When should I use "git push --force-if-includes"

Question

Welcome To Ask or Share your Answers For Others

When should I use "git push --force-if-includes"

1 Reply

深蓝 · Answer 1 · 2021-10-06T19:32:34+0000

The --force-if-includes option is, as you've noted, new. If you've never needed it before, you don't need it now. So the shortest answer to "when should I use this" would be "never". ?? The recommended answer is (or will be once it's proven?) always. (I'm not yet convinced one way or the other, myself.)

A blanket "always" or "never" is not very useful though. Let's look at where you might want to use it. It is, strictly speaking, never necessary because all it does is modify --force-with-lease slightly. So we already have --force-with-lease in effect, if --force-if-includes is going to be used.¹ Before we look at --force-with-includes we should cover how --force-with-lease actually works. What problem are we trying to solve? What are our "use cases" or "user stories" or whatever the latest buzzwords might be when someone is reading this later?

(Note: if you're already familiar with all of this, you can search for the next force-if-includes string to skip the next few sections, or just jump to the bottom and then scroll up to the section header.)

The fundamental problem we have here is one of atomicity. Git is, in the end, mostly—or at least significantly—a database, and any good database has four properties for which we have the mnemonic ACID: Atomicity, Consistency, Isolation, and Durability. Git doesn't exactly achieve any or all of these on its own: for instance, for the Durability property, it relies (at least partly) on the OS to provide it. But three of these—the C, I, and D ones—are local within a Git repository in the first place: if your computer crashes, your copy of the database may or may not be intact, recoverable, or whatever, depending on the state of your own hardware and OS.

Git is not, however, just a local database. It's a distributed one, distributed via replication, and its unit of atomicity—the commit—is spread out across multiple replications of the database. When we make a new commit locally, we can send it to some other copy or copies of the database, using git push. Those copies will try to provide their own ACID behavior, locally on those computers. But we'd like to preserve atomicity during the push itself.

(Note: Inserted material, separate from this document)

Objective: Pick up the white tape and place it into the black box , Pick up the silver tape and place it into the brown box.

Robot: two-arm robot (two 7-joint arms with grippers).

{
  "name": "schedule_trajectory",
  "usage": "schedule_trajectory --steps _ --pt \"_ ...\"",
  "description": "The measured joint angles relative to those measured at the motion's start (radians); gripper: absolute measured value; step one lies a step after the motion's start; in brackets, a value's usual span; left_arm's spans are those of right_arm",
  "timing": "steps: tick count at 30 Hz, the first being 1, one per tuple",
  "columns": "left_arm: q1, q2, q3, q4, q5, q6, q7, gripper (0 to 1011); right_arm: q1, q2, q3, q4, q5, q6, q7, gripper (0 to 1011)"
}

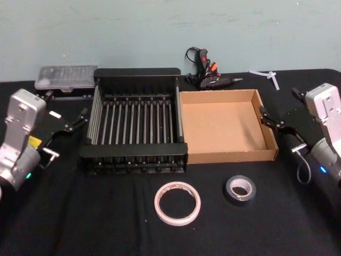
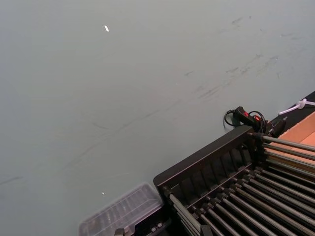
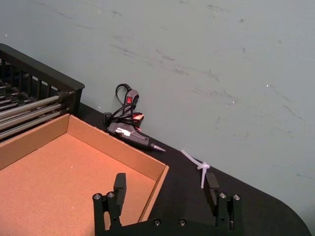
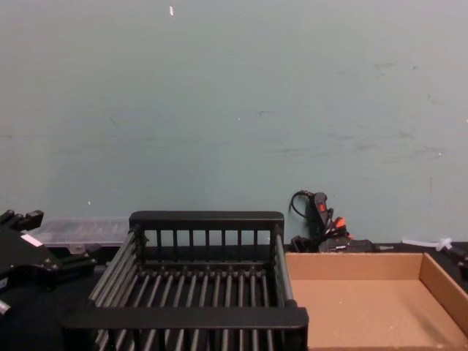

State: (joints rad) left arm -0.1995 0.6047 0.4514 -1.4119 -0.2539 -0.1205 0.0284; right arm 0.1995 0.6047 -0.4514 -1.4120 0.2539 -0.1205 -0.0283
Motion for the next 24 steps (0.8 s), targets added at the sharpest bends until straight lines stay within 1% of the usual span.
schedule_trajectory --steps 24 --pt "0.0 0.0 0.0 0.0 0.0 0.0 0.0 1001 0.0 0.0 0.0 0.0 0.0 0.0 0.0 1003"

We can get this in several ways. One way is to start with the idea that every commit has a globally (or universally) unique identifier: a GUID or UUID.² (I'll use the UUID form here.) I can safely give you a new commit I've made as long as we both agree that it gets the UUID I gave it, that you didn't have.

But, while Git does use these UUIDs to find the commits, Git also needs to have a name for the commit—well, for the last commit in some chain. This guarantees that whoever is using the repository has a way to find the commit: the name finds the last one in some chain, from which we find all the earlier ones in the same chain.

If we both use the same name, we have a problem. Let's say we're using the name main to find commit b789abc, and they're using it to find the commit a123456.

The solution we use with git fetch here is simple: we assign a name to their Git repository, e.g., origin. Then, when we get some new commit(s) from them, we take their name—the one that finds the last of these commits in some chain, that is—and rename it. If they used the name main to find that tip commit, we rename that to origin/main. We create or update our own origin/main to remember their commits, and it does not mess with our own main.

But, when we're going the other way—pushing our commits to them—Git doesn't apply this idea. Instead, we ask them to update their main directly. We hand over commit b789abc for instance, and then ask them to set their main to b789abc. What they do, to make sure that they don't lose their a123456 commit, is make sure that a123456 is part of the history of our commit b789abc:

  ... <-a123456 <-b789abc   <--main

Since our main points to b789abc, and b789abc has a123456 as its parent, then having them update their main to point to b789abc is "safe". For this to really be safe, they have to atomically replace their main, but we just leave that up to them.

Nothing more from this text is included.